**DESCRIPTION OF THE TASK**
Beginning with the line below that contains "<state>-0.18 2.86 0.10" and ending with the line that contains "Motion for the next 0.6", copy every line exactly. Copy nothing else.

**RECORD SET**
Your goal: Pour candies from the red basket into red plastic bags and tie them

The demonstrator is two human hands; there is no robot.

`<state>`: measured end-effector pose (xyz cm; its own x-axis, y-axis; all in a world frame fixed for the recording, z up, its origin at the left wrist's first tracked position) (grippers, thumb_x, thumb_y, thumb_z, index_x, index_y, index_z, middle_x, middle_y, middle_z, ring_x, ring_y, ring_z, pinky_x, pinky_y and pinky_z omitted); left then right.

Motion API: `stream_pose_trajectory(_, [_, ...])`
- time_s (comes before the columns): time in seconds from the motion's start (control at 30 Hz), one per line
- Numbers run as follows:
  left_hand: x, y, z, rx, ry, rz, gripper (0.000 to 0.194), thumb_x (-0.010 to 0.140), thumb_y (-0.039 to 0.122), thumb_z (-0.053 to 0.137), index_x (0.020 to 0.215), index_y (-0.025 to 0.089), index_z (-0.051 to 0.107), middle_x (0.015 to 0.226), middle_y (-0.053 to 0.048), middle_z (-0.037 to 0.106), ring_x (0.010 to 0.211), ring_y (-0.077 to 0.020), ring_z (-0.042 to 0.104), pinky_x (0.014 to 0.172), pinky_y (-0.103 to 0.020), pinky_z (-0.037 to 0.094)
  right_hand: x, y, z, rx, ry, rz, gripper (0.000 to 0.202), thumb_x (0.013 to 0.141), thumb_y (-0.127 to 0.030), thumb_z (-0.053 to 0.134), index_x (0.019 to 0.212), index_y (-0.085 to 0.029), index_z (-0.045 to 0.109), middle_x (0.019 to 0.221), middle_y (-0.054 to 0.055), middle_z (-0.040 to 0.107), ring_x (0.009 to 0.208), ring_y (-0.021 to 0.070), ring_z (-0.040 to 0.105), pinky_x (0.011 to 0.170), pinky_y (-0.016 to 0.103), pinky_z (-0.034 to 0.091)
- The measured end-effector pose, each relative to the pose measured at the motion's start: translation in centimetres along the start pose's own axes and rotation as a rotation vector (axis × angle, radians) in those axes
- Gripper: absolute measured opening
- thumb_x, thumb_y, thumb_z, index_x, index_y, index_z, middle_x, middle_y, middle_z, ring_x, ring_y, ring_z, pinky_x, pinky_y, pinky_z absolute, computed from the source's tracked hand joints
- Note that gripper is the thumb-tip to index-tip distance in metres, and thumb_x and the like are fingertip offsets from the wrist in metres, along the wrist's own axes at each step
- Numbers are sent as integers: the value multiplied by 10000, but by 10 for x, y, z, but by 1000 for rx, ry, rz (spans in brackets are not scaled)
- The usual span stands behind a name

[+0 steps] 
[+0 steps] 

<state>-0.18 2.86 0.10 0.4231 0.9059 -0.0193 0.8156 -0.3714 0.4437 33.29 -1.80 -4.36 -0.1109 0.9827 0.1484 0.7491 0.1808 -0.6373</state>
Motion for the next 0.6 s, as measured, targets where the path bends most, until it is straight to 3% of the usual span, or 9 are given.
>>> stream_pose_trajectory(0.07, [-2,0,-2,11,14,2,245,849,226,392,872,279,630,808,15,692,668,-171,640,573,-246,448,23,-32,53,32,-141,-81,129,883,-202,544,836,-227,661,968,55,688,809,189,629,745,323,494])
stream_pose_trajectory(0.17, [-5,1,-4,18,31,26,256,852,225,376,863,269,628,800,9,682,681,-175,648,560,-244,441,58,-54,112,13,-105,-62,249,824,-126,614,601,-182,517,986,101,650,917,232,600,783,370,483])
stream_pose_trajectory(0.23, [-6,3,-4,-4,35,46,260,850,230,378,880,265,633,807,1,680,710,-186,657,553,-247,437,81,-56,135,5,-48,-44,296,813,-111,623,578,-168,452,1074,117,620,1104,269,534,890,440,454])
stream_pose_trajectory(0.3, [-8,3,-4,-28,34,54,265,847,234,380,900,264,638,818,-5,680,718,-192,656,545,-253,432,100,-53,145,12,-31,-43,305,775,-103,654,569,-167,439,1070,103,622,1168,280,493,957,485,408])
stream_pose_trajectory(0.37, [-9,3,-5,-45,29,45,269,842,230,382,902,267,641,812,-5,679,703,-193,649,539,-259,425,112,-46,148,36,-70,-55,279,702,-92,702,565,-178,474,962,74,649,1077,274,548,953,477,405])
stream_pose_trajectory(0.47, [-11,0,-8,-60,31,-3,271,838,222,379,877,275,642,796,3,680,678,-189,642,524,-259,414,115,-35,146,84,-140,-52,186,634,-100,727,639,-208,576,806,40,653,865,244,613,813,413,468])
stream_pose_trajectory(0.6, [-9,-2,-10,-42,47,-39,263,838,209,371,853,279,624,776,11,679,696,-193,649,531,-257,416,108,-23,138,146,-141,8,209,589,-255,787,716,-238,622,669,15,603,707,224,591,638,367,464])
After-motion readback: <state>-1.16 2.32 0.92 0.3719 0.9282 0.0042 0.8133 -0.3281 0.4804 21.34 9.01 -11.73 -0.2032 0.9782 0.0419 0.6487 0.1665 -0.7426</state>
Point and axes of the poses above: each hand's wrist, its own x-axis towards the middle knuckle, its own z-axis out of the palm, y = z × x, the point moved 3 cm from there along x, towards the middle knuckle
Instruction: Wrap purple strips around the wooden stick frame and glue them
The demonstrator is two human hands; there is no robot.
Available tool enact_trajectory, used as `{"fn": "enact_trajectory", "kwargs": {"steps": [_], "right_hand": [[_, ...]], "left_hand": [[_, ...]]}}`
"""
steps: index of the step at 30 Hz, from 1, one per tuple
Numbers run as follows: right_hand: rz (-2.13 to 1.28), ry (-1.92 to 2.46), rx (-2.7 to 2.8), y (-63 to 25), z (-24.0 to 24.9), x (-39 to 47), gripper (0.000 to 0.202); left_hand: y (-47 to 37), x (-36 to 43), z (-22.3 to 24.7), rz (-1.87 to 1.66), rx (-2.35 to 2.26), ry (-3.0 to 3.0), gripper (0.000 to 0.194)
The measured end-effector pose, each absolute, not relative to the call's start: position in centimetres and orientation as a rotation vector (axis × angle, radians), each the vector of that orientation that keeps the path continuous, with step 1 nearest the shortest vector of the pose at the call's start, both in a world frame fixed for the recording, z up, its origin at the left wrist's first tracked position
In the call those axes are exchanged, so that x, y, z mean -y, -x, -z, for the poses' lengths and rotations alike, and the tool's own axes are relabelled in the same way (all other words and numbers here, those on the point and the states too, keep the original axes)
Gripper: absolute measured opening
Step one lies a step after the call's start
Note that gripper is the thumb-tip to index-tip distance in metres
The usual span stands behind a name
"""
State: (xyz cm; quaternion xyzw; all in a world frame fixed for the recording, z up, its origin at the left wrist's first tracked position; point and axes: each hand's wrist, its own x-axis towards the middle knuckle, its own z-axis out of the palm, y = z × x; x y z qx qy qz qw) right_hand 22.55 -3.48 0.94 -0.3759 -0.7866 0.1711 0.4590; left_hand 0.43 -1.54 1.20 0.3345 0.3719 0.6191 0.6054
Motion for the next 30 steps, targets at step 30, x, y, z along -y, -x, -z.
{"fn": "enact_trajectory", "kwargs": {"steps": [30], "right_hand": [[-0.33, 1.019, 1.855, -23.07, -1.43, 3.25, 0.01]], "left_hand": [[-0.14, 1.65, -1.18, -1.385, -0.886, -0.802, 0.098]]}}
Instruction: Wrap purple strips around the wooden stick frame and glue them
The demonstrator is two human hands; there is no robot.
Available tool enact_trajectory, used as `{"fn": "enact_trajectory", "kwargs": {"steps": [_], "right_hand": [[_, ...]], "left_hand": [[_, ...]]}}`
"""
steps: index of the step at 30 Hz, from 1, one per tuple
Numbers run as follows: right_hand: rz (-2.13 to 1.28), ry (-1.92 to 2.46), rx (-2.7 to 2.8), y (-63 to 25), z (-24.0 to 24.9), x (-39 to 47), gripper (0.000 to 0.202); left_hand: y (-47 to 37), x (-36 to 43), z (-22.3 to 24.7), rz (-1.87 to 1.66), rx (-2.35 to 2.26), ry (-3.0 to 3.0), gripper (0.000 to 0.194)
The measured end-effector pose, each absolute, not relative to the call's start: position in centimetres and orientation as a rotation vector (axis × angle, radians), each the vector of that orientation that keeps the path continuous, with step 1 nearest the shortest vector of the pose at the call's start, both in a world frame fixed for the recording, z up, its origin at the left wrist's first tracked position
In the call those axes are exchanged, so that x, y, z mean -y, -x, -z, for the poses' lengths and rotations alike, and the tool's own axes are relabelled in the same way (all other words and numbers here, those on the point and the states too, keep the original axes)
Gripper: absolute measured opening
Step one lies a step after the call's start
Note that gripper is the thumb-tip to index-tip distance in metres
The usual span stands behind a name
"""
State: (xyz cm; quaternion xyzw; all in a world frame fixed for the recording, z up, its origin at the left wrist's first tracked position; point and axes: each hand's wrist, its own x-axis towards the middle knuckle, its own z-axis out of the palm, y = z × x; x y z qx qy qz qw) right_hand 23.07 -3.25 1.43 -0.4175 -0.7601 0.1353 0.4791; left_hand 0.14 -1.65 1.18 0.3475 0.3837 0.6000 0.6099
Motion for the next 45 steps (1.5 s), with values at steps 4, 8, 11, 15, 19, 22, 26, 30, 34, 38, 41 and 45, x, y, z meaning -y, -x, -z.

**ANSWER AREA**
<state>-0.18 2.86 0.10 0.4231 0.9059 -0.0193 0.8156 -0.3714 0.4437 33.29 -1.80 -4.36 -0.1109 0.9827 0.1484 0.7491 0.1808 -0.6373</state>
Motion for the next 0.6 s, as measured, targets where the path bends most, until it is straight to 3% of the usual span, or 9 are given.

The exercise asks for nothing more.